[Records from a collection]
━━━━━━━━━━

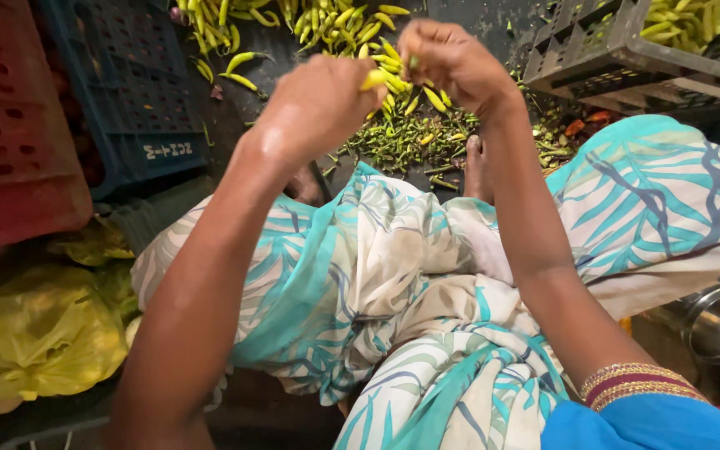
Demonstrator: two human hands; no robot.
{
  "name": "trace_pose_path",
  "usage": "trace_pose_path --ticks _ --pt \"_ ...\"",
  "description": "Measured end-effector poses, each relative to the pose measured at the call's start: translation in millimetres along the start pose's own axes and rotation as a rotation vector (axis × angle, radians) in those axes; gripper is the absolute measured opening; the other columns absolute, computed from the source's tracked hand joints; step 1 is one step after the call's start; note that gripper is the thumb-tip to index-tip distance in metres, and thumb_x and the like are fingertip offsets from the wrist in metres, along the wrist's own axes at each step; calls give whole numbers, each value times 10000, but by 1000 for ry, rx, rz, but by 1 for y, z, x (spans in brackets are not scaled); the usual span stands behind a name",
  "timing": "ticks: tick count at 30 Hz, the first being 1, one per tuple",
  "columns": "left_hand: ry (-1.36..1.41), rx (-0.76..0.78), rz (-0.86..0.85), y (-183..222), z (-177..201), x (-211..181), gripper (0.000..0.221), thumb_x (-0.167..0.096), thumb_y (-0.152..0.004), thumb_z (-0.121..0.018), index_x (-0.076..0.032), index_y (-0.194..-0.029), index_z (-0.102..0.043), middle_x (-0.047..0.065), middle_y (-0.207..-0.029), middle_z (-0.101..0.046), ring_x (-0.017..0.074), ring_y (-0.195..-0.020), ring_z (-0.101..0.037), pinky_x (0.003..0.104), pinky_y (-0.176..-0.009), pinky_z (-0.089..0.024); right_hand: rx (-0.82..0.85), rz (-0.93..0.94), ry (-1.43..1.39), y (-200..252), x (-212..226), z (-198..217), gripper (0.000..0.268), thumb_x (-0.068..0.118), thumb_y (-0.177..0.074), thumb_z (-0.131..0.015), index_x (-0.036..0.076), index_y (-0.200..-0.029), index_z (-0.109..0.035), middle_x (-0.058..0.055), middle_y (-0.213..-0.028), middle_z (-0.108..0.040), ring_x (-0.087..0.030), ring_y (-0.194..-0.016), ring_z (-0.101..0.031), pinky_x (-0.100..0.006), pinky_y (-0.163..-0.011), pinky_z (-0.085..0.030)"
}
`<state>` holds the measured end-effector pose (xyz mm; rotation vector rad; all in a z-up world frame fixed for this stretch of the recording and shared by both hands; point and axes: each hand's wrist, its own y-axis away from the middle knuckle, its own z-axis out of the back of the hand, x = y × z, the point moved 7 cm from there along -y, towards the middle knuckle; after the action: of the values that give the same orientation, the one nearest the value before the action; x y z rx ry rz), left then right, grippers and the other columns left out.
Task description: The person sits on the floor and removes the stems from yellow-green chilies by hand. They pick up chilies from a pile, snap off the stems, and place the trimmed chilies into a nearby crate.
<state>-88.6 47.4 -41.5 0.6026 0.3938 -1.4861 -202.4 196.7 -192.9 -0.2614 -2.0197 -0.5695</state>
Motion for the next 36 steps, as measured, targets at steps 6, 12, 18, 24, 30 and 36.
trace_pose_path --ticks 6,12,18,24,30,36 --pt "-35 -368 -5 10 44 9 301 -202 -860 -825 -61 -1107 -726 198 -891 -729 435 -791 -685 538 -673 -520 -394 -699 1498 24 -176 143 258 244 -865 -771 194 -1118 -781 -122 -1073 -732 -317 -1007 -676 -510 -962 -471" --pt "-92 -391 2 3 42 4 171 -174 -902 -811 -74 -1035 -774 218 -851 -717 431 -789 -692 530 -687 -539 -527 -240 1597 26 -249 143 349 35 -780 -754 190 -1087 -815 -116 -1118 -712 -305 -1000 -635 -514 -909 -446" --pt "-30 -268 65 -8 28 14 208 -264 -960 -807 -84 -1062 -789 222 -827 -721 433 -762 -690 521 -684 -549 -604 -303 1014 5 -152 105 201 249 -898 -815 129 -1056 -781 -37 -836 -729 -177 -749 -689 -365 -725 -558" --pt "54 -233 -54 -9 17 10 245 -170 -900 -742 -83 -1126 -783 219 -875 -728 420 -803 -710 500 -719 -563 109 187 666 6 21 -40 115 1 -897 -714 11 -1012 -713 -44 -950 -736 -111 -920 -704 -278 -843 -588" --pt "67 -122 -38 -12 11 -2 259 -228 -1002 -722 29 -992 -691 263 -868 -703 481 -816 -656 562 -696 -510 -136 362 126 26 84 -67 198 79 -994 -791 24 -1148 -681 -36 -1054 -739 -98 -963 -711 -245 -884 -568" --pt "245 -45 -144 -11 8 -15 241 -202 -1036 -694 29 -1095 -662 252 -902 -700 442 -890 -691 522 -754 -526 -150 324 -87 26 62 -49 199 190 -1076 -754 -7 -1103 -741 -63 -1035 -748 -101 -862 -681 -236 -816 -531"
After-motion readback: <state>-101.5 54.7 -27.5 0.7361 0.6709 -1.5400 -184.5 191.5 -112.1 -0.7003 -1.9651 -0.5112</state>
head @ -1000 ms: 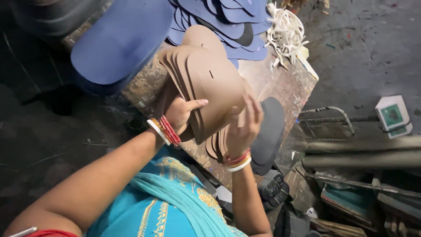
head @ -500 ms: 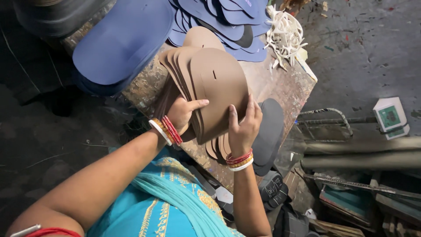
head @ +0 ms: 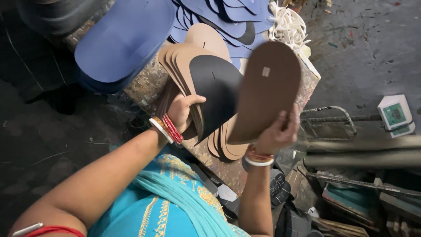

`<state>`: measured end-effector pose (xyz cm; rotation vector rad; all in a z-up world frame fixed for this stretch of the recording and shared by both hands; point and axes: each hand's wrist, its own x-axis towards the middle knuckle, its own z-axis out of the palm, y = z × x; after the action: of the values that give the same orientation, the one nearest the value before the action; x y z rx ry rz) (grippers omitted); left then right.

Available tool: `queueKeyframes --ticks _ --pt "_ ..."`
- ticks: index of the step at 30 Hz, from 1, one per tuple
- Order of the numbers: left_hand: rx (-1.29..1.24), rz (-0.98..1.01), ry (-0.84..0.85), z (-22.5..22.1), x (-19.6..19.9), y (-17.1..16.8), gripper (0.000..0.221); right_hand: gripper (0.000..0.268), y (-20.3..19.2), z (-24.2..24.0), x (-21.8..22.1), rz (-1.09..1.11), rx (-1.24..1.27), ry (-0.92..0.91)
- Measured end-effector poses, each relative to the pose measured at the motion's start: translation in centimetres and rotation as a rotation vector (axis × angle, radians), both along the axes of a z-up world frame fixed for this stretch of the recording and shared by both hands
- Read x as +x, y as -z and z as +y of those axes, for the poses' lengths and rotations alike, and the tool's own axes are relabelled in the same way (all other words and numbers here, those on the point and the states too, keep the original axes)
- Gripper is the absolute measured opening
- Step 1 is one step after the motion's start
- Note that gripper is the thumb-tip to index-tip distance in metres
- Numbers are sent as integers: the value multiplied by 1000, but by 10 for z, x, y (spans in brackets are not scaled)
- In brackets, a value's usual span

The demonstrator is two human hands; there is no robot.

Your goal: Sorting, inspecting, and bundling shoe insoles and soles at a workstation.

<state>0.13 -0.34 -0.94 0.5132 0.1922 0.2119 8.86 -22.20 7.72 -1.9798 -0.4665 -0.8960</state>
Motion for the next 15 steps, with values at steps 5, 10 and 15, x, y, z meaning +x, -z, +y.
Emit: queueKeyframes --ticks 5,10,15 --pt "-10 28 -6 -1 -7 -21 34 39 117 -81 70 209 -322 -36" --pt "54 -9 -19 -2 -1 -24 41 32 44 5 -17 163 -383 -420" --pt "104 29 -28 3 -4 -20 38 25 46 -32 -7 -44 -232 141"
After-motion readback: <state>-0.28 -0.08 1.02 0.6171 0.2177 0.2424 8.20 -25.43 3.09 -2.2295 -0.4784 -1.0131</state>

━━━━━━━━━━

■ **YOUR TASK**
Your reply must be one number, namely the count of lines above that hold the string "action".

■ **ANSWER**
2